Giovedì 11 Aprile 2024

Uno spiraglio per Assange. Corte di Londra: sì all’appello. Estradizione negli Usa rinviata

Ribaltato il primo verdetto sul giornalista. Il collegio inglese: l’America escluda la pena di morte

Uno spiraglio per Assange. Corte di Londra: sì all’appello. Estradizione negli Usa rinviata

La manifestazione dei sostenitori di Julian Assange fuori dall’Alta Corte di Londra

Uno spiraglio per la battaglia di Julian Assange, ma limitato, reversibile, tutt’altro che blindato. La giustizia britannica lascia accesa solo a metà, per mano dell’Alta Corte di Londra, l’ultima speranza del giornalista e attivista australiano 52enne, rinchiuso da 5 anni nella galera di massima sicurezza londinese di Belmarsh, di poter sfuggire alla procedura di estradizione negli Usa: superpotenza che gli dà la caccia senza tregua da quasi tre lustri, accusandolo di aver diffuso documenti riservati del Pentagono e del Dipartimento di Stato contenenti non poche rivelazioni imbarazzanti, anche su crimini di guerra commessi fra Afghanistan e Iraq.

Atteso per un mese dopo le due udienze di febbraio, il verdetto dell’Alta Corte ha rovesciato il no opposto in prima istanza all’ammissibilità di un estremo appello da parte della difesa del cofondatore di WikiLeaks, fissando la discussione di merito al 20 maggio. Il collegio si è tuttavia riservato di tornare sui suoi passi se le autorità americane e britanniche saranno in grado nelle prossime tre settimane di fornire "rassicurazioni" più vincolanti su una serie di garanzie.

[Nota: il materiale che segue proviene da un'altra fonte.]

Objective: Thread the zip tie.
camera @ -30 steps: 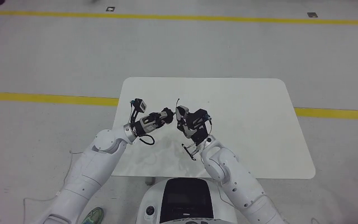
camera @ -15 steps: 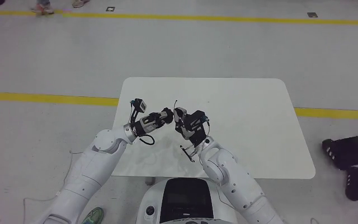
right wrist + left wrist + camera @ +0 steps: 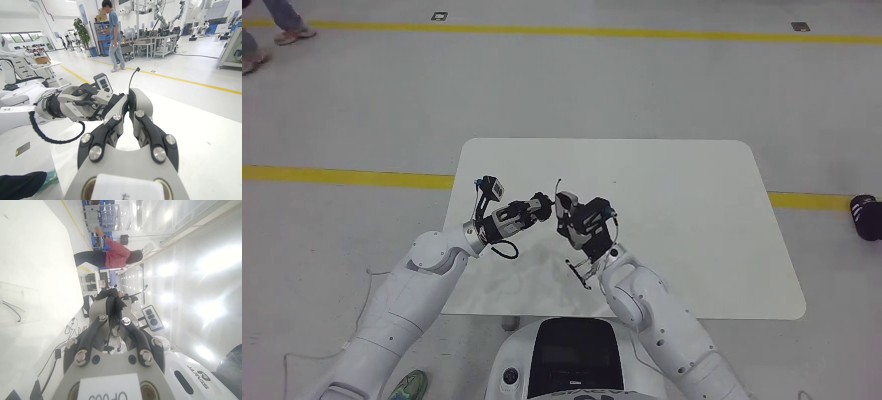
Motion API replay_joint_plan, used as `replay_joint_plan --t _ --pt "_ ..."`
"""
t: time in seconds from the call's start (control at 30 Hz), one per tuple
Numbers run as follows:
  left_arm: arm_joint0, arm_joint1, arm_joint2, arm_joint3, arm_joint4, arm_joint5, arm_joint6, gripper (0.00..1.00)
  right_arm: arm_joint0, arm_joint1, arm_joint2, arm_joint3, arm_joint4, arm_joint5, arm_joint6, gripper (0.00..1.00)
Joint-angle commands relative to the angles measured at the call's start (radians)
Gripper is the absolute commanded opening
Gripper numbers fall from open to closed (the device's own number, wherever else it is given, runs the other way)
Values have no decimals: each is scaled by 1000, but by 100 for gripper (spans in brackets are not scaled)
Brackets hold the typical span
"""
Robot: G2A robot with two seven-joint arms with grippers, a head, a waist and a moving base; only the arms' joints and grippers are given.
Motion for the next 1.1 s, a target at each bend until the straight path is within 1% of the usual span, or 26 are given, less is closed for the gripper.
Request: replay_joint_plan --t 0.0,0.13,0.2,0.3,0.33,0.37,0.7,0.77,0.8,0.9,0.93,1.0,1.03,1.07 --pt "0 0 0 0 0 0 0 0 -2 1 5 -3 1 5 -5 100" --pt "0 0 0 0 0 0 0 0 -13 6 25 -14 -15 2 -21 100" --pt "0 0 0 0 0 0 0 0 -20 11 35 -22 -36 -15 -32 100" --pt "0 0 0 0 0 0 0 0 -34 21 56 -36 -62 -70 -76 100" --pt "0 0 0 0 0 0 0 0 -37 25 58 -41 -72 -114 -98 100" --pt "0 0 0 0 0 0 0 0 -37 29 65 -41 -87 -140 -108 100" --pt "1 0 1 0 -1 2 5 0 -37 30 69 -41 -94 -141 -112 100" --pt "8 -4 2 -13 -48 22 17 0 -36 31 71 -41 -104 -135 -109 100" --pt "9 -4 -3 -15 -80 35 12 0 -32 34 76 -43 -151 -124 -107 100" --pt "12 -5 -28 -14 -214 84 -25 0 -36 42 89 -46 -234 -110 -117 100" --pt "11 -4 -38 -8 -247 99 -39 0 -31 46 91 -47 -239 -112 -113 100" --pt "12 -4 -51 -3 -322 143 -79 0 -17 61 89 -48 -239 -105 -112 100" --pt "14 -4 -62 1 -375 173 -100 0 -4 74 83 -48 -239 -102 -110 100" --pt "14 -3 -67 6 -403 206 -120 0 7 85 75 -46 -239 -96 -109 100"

I giudici Victoria Sharp e Adam Johnson hanno riconosciuto in effetti come non infondate soltanto una parte delle argomentazioni degli avvocati difensori sui timori per la vita e i diritti fondamentali di Assange in caso di consegna all’America. Di qui la singolare richiesta di due rassicurazioni nero su bianco: quella di non finire nelle mani del boia e quella sulla possibilità di appellarsi al Primo Emendamento della Costituzione sulla tutela della libertà di espressione. Il risultato è che per il momento vengono sospesi i termini previsti dalla procedura britannica in base ai quali – se quest’ultimo ricorso fosse stato definitivamente rigettato – l’estradizione, già autorizzata a livello politico, sarebbe dovuta diventare esecutiva entro 28 giorni. Resta comunque sullo sfondo l’incubo di un trasferimento ancora più che plausibile negli Usa, dove Julian, secondo i suoi sostenitori, rischia sulla carta una pena monstre fino a 175 anni di carcere.